* Data supplied:

──────────────────────────────

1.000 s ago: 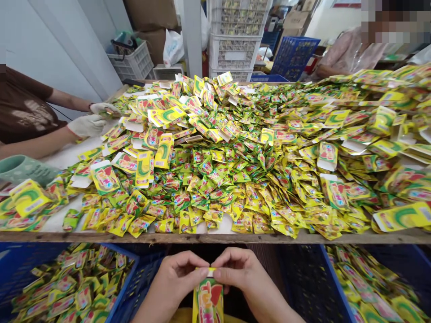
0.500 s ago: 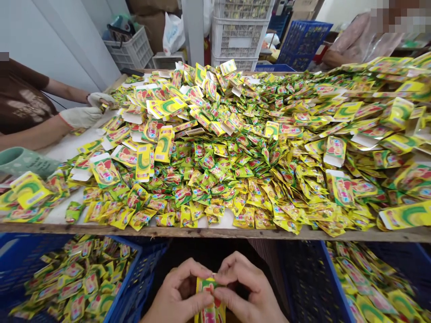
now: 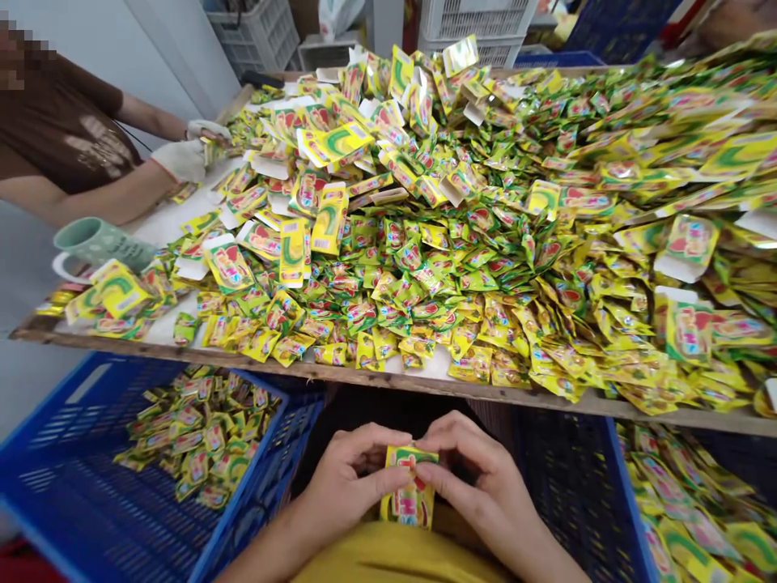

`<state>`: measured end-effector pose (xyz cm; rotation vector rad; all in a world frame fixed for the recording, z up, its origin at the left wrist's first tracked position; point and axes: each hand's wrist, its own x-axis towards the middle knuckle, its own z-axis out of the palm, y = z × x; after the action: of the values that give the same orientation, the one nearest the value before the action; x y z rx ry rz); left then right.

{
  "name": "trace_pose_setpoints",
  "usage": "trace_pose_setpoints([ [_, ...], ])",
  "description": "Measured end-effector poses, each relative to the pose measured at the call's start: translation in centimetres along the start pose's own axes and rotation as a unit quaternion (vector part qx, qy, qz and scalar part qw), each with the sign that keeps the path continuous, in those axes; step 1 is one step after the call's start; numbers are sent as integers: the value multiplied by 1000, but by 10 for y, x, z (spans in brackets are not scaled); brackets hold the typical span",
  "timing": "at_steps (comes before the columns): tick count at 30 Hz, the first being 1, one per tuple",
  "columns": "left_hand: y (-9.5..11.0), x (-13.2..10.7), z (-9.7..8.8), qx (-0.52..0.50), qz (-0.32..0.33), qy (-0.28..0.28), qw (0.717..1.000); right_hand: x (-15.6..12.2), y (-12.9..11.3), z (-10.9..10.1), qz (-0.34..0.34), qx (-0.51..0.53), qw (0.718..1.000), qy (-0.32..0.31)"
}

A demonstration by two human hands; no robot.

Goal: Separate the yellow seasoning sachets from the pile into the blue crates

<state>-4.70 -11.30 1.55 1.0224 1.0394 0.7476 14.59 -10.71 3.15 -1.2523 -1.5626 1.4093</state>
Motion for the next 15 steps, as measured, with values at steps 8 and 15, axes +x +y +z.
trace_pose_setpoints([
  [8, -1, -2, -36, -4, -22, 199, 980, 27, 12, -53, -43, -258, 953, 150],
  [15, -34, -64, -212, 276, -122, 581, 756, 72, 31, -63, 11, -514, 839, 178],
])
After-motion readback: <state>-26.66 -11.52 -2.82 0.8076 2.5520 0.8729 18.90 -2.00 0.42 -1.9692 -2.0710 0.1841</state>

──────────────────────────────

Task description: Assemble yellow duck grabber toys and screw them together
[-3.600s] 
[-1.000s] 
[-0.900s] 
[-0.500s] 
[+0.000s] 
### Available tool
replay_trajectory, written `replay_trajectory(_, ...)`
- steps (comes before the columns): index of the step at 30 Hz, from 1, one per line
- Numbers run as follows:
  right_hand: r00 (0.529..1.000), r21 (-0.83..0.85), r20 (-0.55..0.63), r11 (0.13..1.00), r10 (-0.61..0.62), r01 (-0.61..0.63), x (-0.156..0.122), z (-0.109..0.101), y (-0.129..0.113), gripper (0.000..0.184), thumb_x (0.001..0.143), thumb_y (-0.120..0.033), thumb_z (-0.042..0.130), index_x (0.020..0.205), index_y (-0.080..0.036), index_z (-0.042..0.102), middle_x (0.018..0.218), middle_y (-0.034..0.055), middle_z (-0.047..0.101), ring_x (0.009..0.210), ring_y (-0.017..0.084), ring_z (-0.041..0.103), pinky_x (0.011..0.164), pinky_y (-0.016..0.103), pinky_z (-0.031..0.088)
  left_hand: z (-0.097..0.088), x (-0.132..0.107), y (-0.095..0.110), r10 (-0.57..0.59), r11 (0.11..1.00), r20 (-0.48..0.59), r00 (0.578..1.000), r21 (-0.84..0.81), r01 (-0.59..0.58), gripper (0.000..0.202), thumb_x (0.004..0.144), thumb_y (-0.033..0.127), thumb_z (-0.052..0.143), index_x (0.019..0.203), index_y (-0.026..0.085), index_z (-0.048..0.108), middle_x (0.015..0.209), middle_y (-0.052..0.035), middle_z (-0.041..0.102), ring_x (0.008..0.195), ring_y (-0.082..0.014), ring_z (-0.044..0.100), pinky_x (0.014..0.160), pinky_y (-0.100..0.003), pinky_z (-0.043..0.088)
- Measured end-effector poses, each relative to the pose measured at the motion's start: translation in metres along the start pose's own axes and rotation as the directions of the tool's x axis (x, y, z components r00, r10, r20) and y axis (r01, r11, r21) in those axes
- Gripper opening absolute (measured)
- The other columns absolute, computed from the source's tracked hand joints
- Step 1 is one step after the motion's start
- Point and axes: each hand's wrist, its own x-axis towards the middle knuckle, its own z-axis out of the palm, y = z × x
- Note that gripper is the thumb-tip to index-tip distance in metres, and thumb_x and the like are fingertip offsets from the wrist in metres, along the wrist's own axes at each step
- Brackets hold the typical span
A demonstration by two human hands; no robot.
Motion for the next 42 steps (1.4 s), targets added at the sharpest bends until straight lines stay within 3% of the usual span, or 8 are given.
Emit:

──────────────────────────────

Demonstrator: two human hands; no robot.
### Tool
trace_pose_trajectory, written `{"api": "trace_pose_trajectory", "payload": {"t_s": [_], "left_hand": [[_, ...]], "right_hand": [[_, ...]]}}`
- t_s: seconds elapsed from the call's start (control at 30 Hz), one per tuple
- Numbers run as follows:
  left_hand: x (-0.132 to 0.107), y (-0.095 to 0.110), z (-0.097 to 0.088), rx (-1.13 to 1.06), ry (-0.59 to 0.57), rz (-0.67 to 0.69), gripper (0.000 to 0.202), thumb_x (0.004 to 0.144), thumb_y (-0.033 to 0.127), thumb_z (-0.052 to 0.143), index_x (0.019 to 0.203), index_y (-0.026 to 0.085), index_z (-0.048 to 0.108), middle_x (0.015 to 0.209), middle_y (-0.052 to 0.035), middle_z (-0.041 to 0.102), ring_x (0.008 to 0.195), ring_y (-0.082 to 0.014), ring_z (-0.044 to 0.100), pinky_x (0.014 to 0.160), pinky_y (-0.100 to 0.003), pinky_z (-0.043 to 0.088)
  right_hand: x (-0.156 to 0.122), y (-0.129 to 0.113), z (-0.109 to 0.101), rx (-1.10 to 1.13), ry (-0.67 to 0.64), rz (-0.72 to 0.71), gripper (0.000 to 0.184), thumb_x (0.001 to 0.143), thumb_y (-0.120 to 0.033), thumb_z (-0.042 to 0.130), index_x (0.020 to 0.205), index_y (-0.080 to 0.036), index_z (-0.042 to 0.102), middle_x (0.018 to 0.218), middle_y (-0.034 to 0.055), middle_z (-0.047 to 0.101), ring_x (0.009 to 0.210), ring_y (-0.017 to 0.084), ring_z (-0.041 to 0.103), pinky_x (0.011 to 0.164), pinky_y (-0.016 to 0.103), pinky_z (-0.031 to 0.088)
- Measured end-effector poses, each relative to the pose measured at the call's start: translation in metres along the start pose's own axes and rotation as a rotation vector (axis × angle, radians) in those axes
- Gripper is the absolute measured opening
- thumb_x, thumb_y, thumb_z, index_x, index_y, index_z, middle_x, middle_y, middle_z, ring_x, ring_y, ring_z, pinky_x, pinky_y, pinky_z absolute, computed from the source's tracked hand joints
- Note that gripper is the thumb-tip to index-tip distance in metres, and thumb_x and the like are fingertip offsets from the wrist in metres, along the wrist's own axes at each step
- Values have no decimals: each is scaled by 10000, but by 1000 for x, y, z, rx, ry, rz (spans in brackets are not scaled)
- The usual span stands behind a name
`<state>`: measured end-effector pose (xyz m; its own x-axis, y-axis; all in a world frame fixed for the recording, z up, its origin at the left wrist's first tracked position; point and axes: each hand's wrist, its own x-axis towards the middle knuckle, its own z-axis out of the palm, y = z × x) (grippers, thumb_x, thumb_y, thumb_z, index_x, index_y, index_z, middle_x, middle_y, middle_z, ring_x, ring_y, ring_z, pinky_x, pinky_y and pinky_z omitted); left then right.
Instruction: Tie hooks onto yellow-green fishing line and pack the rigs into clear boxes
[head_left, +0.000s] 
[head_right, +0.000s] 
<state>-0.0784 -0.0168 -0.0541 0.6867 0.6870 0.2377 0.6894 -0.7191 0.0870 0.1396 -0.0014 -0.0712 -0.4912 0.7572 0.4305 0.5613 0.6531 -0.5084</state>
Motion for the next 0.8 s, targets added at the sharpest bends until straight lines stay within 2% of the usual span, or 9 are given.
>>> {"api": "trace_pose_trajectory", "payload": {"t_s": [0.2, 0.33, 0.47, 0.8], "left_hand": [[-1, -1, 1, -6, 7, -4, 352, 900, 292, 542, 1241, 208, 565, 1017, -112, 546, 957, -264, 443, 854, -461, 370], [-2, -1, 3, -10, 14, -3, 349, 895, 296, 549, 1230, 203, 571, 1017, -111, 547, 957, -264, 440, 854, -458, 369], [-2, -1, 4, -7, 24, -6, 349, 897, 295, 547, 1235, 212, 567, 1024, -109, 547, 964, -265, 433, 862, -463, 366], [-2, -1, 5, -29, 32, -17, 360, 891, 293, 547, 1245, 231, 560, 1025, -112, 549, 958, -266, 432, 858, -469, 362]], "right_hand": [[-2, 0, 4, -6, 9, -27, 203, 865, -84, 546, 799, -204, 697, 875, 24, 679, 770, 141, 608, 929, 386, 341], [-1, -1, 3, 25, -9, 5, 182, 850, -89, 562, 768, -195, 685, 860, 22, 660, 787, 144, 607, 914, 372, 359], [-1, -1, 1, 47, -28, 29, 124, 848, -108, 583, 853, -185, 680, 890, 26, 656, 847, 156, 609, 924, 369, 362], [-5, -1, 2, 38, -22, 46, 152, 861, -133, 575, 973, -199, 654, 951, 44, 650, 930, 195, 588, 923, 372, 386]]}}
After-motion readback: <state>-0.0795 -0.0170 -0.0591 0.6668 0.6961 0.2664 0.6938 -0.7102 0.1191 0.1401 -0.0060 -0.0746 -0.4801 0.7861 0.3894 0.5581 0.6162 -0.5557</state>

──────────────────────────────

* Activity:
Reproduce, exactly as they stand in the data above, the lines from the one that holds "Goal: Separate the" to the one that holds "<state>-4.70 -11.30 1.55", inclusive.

* Solution for this task:
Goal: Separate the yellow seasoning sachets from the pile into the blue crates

<state>-4.70 -11.30 1.55 1.0224 1.0394 0.7476 14.59 -10.71 3.15 -1.2523 -1.5626 1.4093</state>

This exercise has now been finished.